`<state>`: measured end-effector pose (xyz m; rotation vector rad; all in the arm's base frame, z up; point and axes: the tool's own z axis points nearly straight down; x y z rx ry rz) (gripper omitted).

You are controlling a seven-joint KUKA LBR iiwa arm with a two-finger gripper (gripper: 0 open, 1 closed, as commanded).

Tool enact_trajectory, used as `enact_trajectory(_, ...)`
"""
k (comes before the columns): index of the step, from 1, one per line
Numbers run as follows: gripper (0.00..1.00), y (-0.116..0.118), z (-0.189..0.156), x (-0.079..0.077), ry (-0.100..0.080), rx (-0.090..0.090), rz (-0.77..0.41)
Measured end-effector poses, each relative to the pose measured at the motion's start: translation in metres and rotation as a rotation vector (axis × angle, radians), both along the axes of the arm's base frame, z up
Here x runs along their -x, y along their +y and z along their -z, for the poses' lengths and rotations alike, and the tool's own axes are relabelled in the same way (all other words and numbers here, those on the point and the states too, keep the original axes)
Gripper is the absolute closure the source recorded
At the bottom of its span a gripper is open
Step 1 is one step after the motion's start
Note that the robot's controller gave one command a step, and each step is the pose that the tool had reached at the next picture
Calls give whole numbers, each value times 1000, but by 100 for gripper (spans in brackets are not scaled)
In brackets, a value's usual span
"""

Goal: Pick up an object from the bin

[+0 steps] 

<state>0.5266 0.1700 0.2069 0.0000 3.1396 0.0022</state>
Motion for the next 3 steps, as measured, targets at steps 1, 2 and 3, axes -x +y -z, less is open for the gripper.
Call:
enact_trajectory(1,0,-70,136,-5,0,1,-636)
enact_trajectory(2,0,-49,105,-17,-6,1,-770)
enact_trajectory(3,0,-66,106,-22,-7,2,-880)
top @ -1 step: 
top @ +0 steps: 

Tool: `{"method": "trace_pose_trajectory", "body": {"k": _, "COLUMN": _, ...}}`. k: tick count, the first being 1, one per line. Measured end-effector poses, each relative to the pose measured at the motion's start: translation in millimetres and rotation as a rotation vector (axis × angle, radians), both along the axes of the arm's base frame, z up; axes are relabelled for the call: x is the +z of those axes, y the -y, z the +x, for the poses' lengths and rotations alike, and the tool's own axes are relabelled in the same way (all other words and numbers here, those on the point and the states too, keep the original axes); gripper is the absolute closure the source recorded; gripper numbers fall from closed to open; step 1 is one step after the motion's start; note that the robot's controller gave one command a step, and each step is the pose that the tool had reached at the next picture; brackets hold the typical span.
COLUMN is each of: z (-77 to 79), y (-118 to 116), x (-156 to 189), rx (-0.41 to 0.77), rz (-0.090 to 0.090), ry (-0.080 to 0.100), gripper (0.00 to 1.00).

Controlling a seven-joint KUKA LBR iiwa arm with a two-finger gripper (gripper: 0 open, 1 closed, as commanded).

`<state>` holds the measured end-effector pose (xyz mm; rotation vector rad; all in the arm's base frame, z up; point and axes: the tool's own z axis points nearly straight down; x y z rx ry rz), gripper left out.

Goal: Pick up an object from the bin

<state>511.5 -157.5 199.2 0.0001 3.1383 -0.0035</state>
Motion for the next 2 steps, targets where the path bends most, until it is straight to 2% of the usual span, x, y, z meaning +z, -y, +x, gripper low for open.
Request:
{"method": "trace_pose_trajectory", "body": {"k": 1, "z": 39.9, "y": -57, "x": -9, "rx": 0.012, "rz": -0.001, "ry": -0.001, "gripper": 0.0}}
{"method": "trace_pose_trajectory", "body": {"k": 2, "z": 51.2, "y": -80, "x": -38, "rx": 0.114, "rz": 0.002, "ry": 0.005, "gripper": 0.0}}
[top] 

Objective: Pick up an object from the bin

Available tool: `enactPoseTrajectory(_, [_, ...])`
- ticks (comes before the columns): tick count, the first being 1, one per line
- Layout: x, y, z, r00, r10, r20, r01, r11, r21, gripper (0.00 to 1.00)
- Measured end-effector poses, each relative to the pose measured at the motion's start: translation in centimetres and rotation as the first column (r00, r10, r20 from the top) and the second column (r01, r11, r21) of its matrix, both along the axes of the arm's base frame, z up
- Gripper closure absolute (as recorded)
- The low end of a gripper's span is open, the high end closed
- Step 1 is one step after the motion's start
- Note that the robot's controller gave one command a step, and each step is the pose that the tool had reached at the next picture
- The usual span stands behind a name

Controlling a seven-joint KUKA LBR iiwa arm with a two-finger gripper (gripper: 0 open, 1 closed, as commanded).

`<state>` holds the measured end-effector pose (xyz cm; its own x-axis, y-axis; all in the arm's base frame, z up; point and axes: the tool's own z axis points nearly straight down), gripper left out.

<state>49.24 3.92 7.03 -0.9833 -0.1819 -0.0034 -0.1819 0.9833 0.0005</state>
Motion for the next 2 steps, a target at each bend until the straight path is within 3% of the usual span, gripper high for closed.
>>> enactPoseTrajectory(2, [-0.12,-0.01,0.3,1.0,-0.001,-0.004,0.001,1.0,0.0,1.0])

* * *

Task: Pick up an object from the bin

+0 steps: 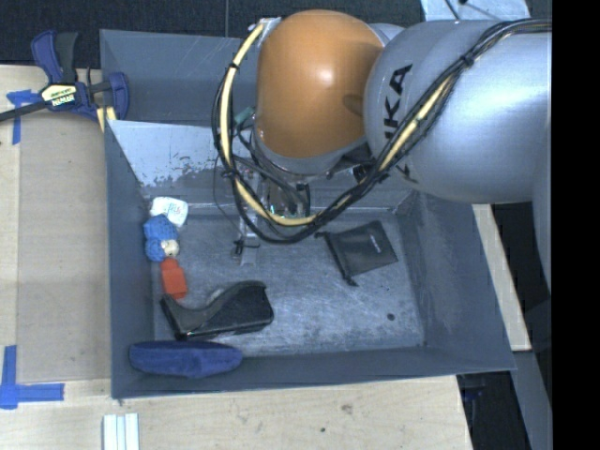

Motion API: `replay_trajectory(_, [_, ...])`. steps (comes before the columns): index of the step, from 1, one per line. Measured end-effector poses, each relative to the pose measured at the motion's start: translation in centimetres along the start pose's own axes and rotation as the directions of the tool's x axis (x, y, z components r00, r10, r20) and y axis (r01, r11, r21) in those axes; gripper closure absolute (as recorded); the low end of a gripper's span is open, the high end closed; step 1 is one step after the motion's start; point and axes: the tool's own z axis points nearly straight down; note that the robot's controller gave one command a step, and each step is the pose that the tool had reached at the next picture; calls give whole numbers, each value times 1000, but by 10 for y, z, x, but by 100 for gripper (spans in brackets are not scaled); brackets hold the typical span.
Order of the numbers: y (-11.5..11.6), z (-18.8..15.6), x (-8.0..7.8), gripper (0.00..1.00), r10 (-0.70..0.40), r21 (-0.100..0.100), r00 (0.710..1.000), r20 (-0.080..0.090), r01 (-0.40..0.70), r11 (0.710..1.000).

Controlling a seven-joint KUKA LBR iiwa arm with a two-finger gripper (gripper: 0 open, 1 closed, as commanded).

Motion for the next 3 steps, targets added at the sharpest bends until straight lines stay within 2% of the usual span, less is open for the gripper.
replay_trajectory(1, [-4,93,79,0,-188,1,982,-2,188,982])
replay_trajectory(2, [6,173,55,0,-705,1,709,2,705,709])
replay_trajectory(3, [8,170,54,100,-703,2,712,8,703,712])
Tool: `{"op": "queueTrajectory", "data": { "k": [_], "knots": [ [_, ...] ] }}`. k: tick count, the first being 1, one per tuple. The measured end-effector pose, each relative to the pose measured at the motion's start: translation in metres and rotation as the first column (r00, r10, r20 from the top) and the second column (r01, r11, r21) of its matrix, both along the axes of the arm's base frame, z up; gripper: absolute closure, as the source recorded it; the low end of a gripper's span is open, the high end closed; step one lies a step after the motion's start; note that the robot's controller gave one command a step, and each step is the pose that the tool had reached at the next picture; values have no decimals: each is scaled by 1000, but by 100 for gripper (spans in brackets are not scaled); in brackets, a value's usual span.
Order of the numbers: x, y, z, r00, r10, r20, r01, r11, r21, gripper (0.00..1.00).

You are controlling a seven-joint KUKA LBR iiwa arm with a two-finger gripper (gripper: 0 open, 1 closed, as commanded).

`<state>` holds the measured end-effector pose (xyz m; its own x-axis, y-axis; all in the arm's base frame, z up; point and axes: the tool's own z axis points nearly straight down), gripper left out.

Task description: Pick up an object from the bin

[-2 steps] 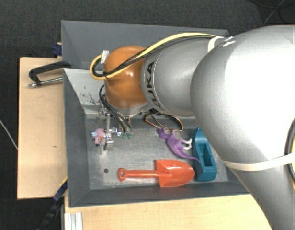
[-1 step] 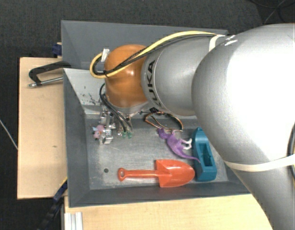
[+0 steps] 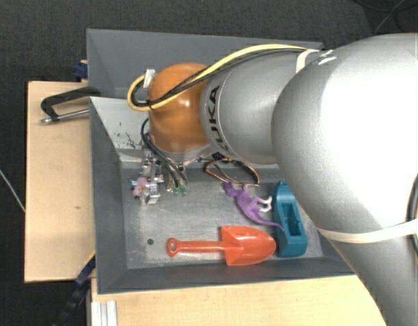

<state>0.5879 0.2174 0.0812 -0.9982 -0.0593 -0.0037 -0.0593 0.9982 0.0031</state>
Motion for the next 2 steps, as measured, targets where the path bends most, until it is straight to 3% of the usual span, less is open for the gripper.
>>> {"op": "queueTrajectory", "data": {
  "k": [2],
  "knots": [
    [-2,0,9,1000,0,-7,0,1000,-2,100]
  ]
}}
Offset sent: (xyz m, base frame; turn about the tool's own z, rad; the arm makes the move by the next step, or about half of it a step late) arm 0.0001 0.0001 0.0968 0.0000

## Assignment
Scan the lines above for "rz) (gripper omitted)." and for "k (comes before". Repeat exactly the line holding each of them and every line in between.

## Reply to the task
`<state>`: measured end-effector pose (xyz m; rotation vector rad; all in the arm's base frame, z up; point and axes: the tool's own z axis points nearly straight down; x y z rx ry rz) (gripper omitted).

You are controlling a seven-joint KUKA LBR iiwa arm with a two-finger gripper (gripper: 0 open, 1 closed, as commanded).

Tool enact_trajectory, used as `enact_trajectory(_, ...)`
"""
k (comes before the columns): index of the step, from 1, one per line

The response to the exercise is now finished.